--- Your instructions ---
Which lines below fall between the one containing "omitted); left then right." and the one containing "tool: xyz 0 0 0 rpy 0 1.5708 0"? Repeat them exactly, counting both of those lines, and add nothing else.

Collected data
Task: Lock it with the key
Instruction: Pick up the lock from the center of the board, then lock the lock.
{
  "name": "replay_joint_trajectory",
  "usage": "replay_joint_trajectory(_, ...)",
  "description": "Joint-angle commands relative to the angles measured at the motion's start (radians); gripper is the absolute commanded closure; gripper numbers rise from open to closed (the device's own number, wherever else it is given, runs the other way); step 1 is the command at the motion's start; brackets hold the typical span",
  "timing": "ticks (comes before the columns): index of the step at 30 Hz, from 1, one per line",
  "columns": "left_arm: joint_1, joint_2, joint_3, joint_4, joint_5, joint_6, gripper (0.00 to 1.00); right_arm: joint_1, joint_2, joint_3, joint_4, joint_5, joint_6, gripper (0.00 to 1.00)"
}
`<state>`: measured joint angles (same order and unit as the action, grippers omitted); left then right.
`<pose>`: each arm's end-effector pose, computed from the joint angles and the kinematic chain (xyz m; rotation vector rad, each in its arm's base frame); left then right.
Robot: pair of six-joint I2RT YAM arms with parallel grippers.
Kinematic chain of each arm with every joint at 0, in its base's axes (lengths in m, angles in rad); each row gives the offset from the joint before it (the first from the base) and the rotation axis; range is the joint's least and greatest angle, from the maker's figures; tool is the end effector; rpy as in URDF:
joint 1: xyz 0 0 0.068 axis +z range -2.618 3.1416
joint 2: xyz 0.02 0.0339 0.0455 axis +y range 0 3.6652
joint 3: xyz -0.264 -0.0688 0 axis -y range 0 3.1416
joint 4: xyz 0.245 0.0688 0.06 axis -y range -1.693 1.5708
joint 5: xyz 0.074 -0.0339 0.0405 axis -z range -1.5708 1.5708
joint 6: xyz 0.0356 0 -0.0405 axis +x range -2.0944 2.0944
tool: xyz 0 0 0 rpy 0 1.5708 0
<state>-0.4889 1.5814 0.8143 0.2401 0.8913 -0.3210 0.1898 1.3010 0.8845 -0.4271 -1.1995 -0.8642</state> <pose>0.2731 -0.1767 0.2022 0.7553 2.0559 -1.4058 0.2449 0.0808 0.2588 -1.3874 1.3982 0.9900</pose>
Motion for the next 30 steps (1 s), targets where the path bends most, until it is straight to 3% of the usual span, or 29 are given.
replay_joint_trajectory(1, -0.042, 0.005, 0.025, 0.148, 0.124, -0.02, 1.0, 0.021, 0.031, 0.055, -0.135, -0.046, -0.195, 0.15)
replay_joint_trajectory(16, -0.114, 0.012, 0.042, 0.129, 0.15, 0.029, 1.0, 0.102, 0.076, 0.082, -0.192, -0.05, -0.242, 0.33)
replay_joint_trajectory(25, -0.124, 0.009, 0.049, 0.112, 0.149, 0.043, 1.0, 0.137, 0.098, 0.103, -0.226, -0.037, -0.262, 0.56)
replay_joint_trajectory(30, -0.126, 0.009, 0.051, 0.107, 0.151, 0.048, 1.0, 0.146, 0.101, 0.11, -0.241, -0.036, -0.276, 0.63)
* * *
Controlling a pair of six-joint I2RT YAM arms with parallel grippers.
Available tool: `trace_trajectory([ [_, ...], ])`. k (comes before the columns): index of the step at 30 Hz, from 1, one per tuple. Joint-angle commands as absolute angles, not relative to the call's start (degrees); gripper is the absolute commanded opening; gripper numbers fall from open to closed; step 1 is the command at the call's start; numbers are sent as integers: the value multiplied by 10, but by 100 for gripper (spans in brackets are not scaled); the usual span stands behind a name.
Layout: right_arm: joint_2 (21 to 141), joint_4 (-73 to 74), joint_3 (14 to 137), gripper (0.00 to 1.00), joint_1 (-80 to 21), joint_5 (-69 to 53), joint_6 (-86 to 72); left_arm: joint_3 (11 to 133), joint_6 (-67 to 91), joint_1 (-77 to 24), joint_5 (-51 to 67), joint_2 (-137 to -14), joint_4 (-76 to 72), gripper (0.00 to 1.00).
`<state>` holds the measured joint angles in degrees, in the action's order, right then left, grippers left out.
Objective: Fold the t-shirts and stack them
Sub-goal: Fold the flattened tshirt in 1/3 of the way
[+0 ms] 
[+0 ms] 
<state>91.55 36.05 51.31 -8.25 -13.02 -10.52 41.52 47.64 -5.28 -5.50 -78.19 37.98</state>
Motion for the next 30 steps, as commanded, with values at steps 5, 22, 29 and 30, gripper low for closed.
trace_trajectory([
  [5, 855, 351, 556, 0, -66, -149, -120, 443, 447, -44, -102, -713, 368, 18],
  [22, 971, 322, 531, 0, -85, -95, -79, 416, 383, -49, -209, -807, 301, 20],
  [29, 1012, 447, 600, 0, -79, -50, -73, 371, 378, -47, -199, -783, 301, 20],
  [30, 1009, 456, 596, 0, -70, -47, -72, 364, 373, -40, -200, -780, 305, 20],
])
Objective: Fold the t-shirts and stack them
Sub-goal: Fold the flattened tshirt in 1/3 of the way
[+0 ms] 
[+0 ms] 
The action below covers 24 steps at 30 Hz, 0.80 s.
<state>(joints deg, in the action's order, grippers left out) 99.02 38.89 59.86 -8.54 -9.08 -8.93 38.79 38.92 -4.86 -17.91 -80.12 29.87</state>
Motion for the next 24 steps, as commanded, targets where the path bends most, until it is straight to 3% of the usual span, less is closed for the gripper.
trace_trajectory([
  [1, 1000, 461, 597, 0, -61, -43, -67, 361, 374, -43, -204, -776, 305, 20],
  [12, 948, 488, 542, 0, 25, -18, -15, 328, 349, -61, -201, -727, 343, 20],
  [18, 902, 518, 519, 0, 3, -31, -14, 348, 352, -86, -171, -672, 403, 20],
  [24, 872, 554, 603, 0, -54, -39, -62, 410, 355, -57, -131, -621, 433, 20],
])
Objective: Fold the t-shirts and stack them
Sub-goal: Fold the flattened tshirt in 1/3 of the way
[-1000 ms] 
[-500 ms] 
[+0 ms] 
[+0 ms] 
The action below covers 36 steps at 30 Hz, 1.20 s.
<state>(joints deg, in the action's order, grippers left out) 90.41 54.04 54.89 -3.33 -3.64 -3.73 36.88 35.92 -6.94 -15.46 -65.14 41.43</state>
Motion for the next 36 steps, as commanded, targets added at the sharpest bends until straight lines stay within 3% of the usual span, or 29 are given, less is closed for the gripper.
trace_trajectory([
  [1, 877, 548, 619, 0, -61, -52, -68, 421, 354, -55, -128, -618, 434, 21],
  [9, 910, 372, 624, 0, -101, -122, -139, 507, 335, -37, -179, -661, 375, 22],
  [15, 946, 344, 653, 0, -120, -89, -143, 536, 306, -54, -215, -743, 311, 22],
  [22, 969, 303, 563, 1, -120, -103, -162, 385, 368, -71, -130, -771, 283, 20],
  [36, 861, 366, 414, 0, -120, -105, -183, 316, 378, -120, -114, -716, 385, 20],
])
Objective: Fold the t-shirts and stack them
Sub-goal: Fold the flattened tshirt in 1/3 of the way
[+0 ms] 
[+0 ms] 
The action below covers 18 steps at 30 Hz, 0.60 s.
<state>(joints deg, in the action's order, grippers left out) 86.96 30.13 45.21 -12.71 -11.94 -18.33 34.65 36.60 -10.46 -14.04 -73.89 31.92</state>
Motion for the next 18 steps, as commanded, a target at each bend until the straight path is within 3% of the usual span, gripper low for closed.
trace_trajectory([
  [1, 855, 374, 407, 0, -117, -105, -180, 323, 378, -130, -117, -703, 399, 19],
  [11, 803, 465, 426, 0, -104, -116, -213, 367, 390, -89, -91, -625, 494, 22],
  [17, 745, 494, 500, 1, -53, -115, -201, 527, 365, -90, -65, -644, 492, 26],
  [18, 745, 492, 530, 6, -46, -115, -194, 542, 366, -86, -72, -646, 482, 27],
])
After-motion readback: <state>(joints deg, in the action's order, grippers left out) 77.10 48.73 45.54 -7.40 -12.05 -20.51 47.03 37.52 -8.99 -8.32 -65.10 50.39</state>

--- Expected answer ---
`<state>`: measured joint angles (same order and unit as the action, grippers omitted); left then right.
`<pose>`: each arm's end-effector pose, computed from the joint angles and the kinematic chain (xyz m; rotation vector rad, each in its arm's base frame); left then right.
Robot: pair of six-joint I2RT YAM arms with parallel grippers.
Kinematic chain of each arm with every joint at 0, in its base's axes (lengths in m, angles in rad); each row gives the offset from the joint before it (the first from the base) and the rotation axis; range is the joint's least and greatest angle, from the maker's figures; tool is the end effector; rpy as in URDF:
joint 1: xyz 0 0 0.068 axis +z range -2.618 3.1416
joint 2: xyz 0.02 0.0339 0.0455 axis +y range 0 3.6652
joint 3: xyz -0.264 -0.0688 0 axis -y range 0 3.1416
joint 4: xyz 0.245 0.0688 0.06 axis -y range -1.693 1.5708
joint 5: xyz 0.074 -0.0339 0.0405 axis -z range -1.5708 1.5708
joint 6: xyz 0.0356 0 -0.0405 axis +x range -2.0944 2.0944
tool: xyz 0 0 0 rpy 0 1.5708 0

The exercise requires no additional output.